While there’s long been an overwhelming amount of chatter about going green in the loo, most of it revolves around water conservation whether it means investing in low-flow or LED-embedded showerheads, installing a dual-flush toilet, or lathering up with a consenting partner instead of solo. Many of us also tend to dwell on the eco-friendliness of the cleaning products that are used to keep our porcelain thrones and tubs sparkling. This is all fine and good but often recycling, even in households where empties usually make their way to the proper bins, plays second or third fiddle to other bathroom-related concerns.

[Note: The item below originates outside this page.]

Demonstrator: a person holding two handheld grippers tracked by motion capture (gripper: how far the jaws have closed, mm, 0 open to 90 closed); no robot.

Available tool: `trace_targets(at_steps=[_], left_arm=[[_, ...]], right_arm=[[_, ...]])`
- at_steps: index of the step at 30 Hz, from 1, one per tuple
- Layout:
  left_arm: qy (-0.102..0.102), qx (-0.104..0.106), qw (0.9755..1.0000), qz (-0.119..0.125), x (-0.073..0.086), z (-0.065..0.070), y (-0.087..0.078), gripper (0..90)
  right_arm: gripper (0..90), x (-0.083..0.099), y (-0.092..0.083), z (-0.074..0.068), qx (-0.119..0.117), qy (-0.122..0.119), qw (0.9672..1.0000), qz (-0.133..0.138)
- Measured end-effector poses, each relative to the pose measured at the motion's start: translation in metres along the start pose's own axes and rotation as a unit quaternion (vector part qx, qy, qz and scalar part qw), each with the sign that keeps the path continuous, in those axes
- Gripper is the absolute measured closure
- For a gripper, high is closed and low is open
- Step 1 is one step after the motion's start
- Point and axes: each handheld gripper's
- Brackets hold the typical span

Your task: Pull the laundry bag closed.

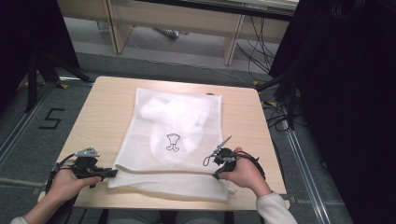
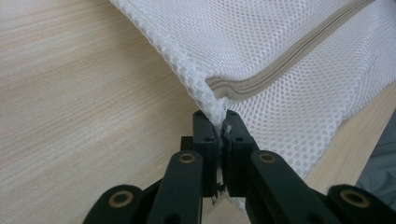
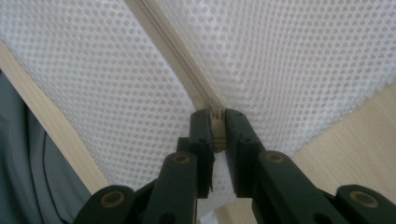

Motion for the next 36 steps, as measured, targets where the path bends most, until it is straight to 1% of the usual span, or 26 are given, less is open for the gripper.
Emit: trace_targets(at_steps=[2,3,4,6,10,14,15,16,19,20,21,22,23,24,25,26,27,28,29,30,31,32,33,34,35,36], left_arm=[[0.001,0.000,1.0000,0.007,0.001,0.000,0.001,85.4],[0.000,0.000,1.0000,0.002,0.000,0.000,0.000,85.5],[0.000,0.000,1.0000,0.006,0.000,0.000,0.001,85.5],[0.000,0.001,1.0000,0.007,0.001,0.000,0.001,85.4],[-0.001,0.002,1.0000,0.007,0.001,0.000,0.002,85.4],[-0.001,0.004,1.0000,0.006,0.001,0.000,0.002,85.4],[-0.002,0.009,0.9999,-0.010,0.000,-0.001,0.000,85.3],[-0.007,0.010,0.9999,-0.010,0.001,-0.001,0.002,84.9],[-0.001,0.011,0.9997,-0.021,0.001,-0.002,0.002,84.0],[-0.003,0.008,0.9998,-0.019,0.002,-0.001,0.004,83.1],[0.002,0.012,0.9993,-0.036,0.003,-0.002,0.004,82.0],[0.000,0.009,0.9992,-0.038,0.004,-0.002,0.006,79.9],[0.006,0.010,0.9990,-0.043,0.005,-0.002,0.008,77.3],[0.001,0.007,0.9988,-0.047,0.005,-0.002,0.008,74.0],[0.006,0.011,0.9986,-0.052,0.005,-0.002,0.007,68.3],[0.009,0.014,0.9985,-0.051,0.006,-0.002,0.006,68.3],[0.016,0.011,0.9985,-0.051,0.006,-0.002,0.005,62.9],[0.023,0.004,0.9987,-0.046,0.006,-0.001,0.005,56.4],[0.032,0.000,0.9986,-0.041,0.006,0.000,0.004,50.1],[0.039,-0.004,0.9988,-0.029,0.006,0.001,0.003,45.5],[0.049,-0.010,0.9985,-0.023,0.005,0.001,0.001,42.9],[0.049,-0.012,0.9987,0.003,0.004,0.002,0.001,40.5],[0.055,-0.018,0.9981,0.018,0.002,0.002,-0.002,38.5],[0.059,-0.029,0.9972,0.034,0.000,0.001,-0.005,36.9],[0.057,-0.030,0.9967,0.049,0.000,0.001,-0.006,36.0],[0.054,-0.030,0.9965,0.056,-0.001,0.000,-0.008,35.4]], right_arm=[[82.6,0.003,0.001,0.002,0.003,0.001,1.0000,0.001],[82.6,0.005,0.002,0.005,0.004,-0.016,0.9999,0.006],[82.6,0.009,0.002,0.006,0.004,0.002,1.0000,-0.005],[82.5,0.013,0.003,0.008,0.001,0.009,0.9999,-0.007],[82.5,0.017,0.005,0.011,-0.002,0.016,0.9998,-0.012],[82.5,0.019,0.009,0.011,-0.004,0.012,0.9998,-0.016],[82.5,0.018,0.010,0.011,-0.003,0.012,0.9998,-0.016],[82.4,0.018,0.011,0.010,-0.005,0.007,0.9999,-0.014],[82.1,0.019,0.011,0.010,-0.003,0.015,0.9998,-0.012],[81.8,0.020,0.011,0.010,-0.006,0.019,0.9997,-0.011],[81.5,0.020,0.011,0.010,-0.008,0.023,0.9997,-0.007],[81.1,0.022,0.011,0.011,-0.011,0.021,0.9997,-0.001],[80.7,0.024,0.012,0.010,-0.013,0.028,0.9995,0.000],[80.0,0.026,0.011,0.010,-0.015,0.033,0.9993,0.009],[77.9,0.030,0.010,0.010,-0.017,0.050,0.9984,0.023],[77.9,0.030,0.010,0.010,-0.017,0.050,0.9984,0.023],[75.7,0.032,0.010,0.012,-0.017,0.051,0.9978,0.039],[74.0,0.036,0.008,0.013,-0.016,0.079,0.9947,0.063],[73.4,0.038,0.007,0.015,-0.014,0.090,0.9922,0.085],[72.4,0.041,0.006,0.017,-0.008,0.113,0.9885,0.100],[69.6,0.045,0.004,0.019,-0.002,0.133,0.9838,0.121],[67.6,0.048,0.004,0.021,0.003,0.148,0.9793,0.138],[67.3,0.052,0.005,0.023,0.005,0.166,0.9729,0.161],[67.1,0.055,0.004,0.025,0.007,0.191,0.9674,0.167],[66.6,0.059,0.004,0.026,0.017,0.218,0.9608,0.170],[66.3,0.061,0.005,0.026,0.015,0.234,0.9563,0.174]])
Point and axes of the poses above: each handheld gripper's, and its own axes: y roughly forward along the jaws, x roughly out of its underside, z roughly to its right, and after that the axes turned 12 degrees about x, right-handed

Having discovered that only one in five Americans recycle spent items that normally live in the bathroom (shampoo, conditioner, and lotion bottles, body wash and liquid soap containers, toilet paper rolls, etc.) despite seven out of 10 Americans claiming to be avid household recyclers, Johnson & Johnson has launched Care to Recycle. This “gentle reminder” of an awareness campaign aims to remind people that use the bathroom on occasion (all of us) that many of the items that we use while cleanin’ up and gettin’ pretty can be recycled instead of thrown in the trash.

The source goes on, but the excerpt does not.